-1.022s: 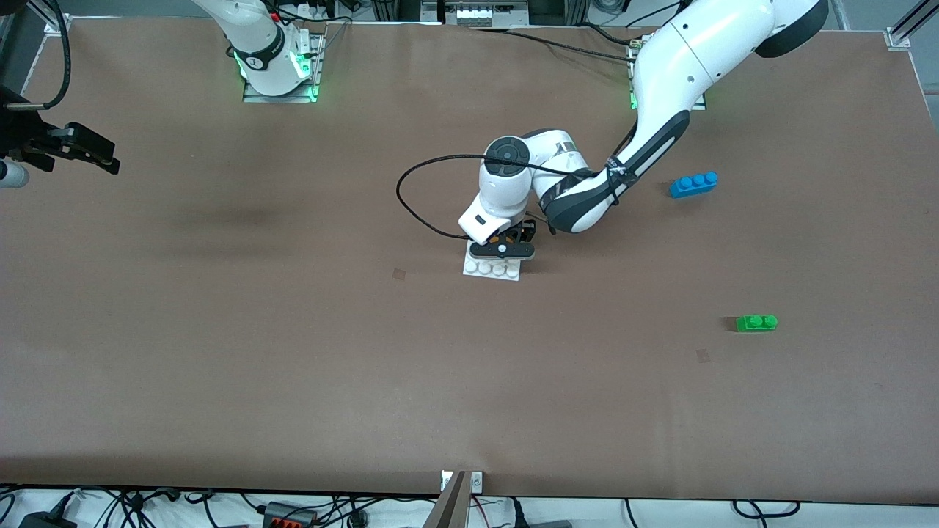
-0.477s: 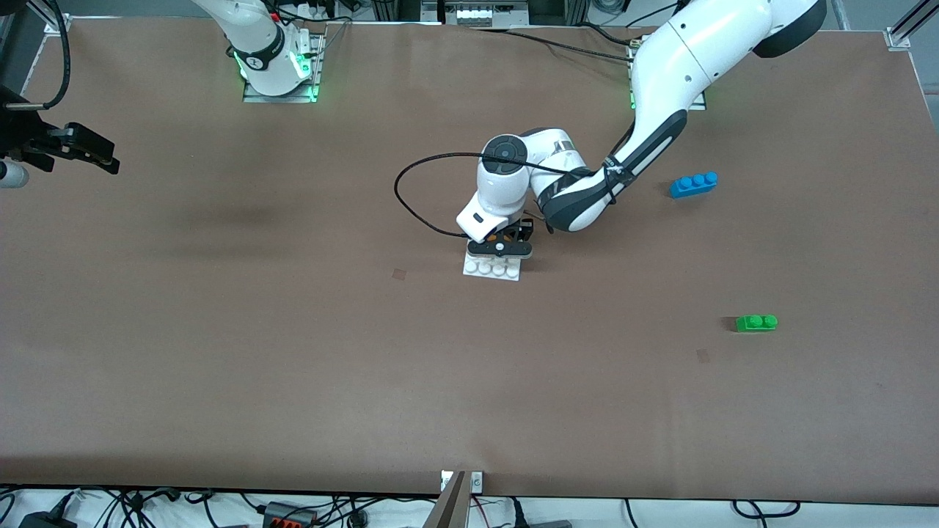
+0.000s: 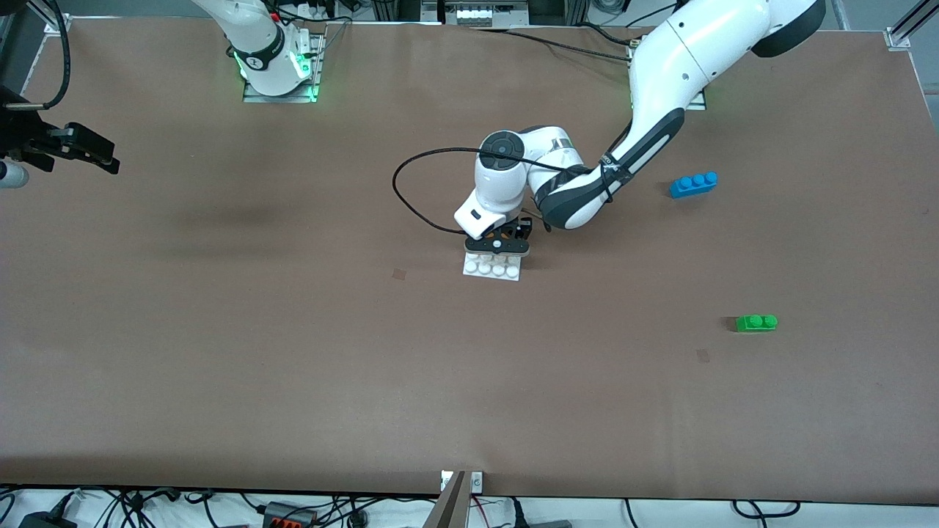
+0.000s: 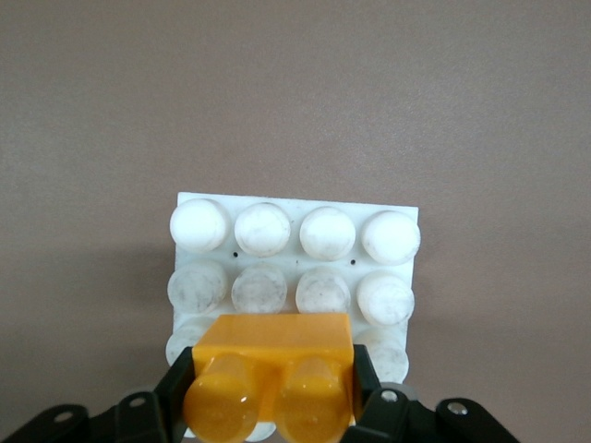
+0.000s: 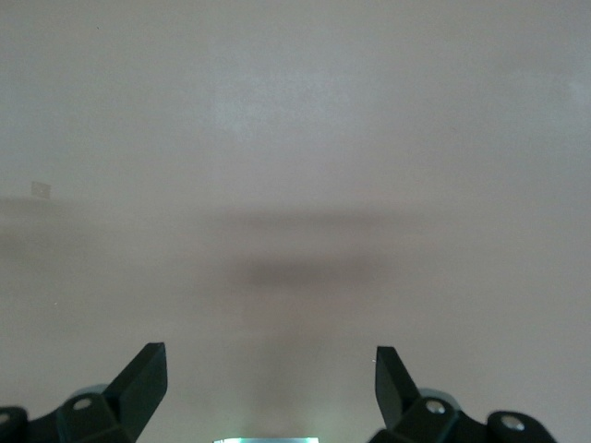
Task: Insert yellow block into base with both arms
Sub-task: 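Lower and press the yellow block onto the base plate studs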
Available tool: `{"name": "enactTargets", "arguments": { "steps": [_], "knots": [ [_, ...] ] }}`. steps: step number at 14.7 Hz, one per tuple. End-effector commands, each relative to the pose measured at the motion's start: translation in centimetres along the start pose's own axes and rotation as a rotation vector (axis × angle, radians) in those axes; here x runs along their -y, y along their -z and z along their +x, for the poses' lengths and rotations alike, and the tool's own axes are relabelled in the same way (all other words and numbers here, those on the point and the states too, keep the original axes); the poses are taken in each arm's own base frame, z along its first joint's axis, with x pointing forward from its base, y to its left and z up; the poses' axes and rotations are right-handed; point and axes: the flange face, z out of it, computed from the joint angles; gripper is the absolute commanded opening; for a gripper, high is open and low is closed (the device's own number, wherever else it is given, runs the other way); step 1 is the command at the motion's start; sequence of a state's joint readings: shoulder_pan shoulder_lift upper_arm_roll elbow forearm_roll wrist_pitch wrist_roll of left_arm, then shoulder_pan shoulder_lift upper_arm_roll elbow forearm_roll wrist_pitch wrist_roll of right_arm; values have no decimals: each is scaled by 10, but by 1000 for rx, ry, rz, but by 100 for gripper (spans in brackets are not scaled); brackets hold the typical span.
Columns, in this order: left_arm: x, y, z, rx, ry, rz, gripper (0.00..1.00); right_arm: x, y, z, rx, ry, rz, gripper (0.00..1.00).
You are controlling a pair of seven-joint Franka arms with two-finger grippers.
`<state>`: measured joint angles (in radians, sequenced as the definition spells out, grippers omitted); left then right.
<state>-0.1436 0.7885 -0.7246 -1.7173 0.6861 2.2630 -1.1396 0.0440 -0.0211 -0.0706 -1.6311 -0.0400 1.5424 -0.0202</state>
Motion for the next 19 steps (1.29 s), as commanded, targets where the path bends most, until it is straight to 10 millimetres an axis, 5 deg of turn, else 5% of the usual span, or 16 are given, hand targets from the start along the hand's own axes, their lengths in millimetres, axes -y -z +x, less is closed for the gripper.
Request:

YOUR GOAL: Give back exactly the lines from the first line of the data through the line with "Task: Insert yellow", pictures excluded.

FINAL ANSWER:
-1.022s: 
-0.477s: 
+0.000s: 
+0.000s: 
+0.000s: 
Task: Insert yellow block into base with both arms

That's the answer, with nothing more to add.